**TASK DIRECTIONS**
Copy out every line of the data that has the word "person" somewhere in it.
+++ DATASET SECTION
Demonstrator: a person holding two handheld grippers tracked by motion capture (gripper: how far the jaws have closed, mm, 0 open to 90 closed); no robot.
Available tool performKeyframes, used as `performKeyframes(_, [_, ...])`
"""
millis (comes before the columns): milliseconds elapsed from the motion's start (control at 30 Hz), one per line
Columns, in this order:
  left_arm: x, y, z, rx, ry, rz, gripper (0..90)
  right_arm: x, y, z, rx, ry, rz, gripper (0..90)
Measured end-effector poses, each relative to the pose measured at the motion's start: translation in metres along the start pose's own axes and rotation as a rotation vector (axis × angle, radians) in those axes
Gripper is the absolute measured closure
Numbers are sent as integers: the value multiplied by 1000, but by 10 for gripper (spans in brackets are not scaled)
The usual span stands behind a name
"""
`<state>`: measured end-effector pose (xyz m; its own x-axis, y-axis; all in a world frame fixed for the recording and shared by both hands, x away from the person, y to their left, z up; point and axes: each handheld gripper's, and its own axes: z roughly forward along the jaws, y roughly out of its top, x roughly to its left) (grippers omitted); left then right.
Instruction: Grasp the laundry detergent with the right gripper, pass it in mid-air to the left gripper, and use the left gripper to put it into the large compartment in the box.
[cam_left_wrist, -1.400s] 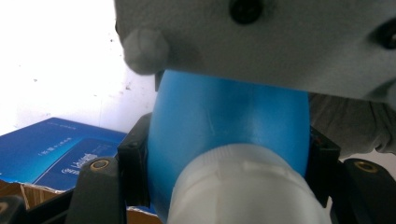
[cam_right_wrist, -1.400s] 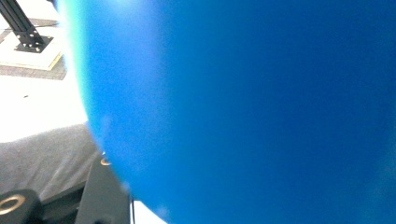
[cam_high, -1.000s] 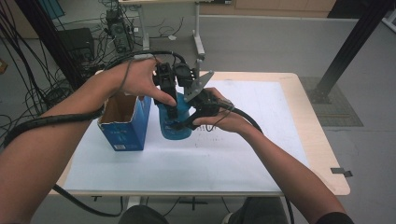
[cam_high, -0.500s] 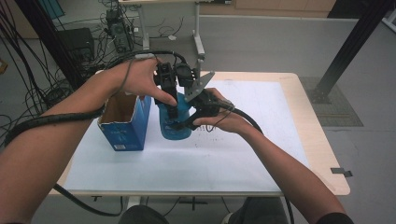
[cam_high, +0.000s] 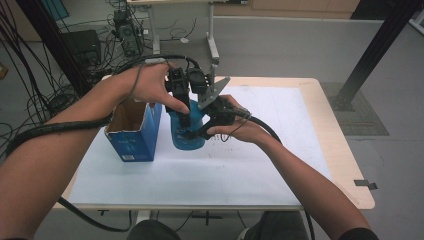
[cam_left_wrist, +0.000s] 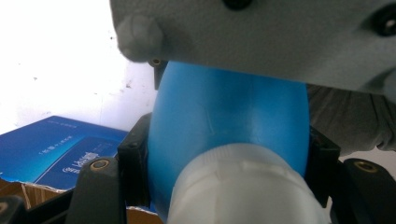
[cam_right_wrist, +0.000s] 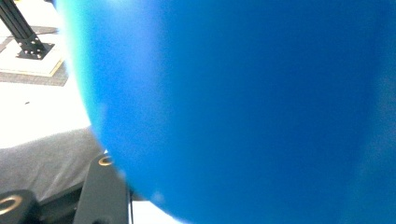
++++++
**ANSWER BOX**
Demonstrator: a person holding two handheld grippers tracked by motion capture (gripper: how far the jaws have closed, mm, 0 open to 90 closed); no robot.
`<state>`: measured end-effector pose (xyz m; its own x-axis, y-axis; all in a world frame fixed for the recording and shared by both hands, x away from the person, y to their left, z up; point and axes: each handheld gripper's, and its own axes: z roughly forward along the jaws, y roughly out of its top, x roughly to its left) (grippers omitted); left then right.

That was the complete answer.